Answer with a number only, giving how many lines in the data below include "camera".

--- START ---

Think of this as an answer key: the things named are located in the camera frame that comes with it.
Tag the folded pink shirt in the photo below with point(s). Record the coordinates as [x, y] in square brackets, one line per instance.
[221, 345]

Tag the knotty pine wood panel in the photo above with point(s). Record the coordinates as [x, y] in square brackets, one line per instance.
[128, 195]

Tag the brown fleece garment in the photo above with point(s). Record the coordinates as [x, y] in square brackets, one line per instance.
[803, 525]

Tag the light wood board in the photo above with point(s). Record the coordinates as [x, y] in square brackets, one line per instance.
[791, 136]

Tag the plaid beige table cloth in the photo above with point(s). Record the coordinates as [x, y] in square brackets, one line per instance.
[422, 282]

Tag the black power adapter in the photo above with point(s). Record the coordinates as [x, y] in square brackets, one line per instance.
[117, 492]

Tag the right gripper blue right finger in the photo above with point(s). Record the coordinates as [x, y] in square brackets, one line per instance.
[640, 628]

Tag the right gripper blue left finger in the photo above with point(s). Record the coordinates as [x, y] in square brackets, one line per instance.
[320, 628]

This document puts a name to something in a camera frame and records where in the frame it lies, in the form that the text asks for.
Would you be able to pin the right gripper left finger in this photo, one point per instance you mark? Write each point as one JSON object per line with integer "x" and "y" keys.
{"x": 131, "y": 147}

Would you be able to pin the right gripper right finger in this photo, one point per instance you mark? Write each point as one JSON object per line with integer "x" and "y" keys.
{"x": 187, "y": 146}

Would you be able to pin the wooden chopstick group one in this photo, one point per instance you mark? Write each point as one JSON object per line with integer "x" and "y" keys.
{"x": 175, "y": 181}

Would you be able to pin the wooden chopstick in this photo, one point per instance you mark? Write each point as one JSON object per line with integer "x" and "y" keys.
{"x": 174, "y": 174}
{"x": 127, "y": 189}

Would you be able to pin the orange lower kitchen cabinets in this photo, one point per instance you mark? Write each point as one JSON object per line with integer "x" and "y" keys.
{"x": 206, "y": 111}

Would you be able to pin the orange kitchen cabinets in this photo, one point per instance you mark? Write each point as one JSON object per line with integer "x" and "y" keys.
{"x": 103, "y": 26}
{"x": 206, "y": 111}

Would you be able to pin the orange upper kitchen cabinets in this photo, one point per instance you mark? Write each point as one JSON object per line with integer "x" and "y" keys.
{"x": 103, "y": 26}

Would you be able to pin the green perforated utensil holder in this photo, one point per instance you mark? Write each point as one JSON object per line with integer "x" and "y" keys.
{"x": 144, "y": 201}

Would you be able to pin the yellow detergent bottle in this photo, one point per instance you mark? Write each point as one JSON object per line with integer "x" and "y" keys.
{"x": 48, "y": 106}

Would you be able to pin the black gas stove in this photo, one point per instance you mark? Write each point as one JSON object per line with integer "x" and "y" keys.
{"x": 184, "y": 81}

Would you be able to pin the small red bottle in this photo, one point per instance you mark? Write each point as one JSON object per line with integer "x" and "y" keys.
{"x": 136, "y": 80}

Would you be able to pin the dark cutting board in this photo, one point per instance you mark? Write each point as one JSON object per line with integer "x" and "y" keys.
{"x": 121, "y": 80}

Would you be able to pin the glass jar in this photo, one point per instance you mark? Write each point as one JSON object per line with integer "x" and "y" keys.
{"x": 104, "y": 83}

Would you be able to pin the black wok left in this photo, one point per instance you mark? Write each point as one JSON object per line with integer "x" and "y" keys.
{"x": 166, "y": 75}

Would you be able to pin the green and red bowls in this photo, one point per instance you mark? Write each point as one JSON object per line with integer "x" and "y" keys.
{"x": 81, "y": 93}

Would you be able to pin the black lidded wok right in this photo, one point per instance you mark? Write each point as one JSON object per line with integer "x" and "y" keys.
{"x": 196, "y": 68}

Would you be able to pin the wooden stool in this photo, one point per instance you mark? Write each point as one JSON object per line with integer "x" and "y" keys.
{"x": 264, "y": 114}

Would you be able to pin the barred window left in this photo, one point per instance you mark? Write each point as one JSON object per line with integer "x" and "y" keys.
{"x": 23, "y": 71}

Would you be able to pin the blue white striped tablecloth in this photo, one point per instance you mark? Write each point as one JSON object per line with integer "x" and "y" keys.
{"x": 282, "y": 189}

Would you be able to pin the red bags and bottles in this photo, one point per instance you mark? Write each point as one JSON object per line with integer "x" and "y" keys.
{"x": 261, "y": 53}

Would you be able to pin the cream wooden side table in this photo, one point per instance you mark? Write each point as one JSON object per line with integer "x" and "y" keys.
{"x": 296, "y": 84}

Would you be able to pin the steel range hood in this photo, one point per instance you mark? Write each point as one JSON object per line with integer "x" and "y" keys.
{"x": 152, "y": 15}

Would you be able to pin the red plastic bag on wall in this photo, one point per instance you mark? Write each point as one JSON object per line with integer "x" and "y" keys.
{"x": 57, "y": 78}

--- END ---

● **Task answer**: 2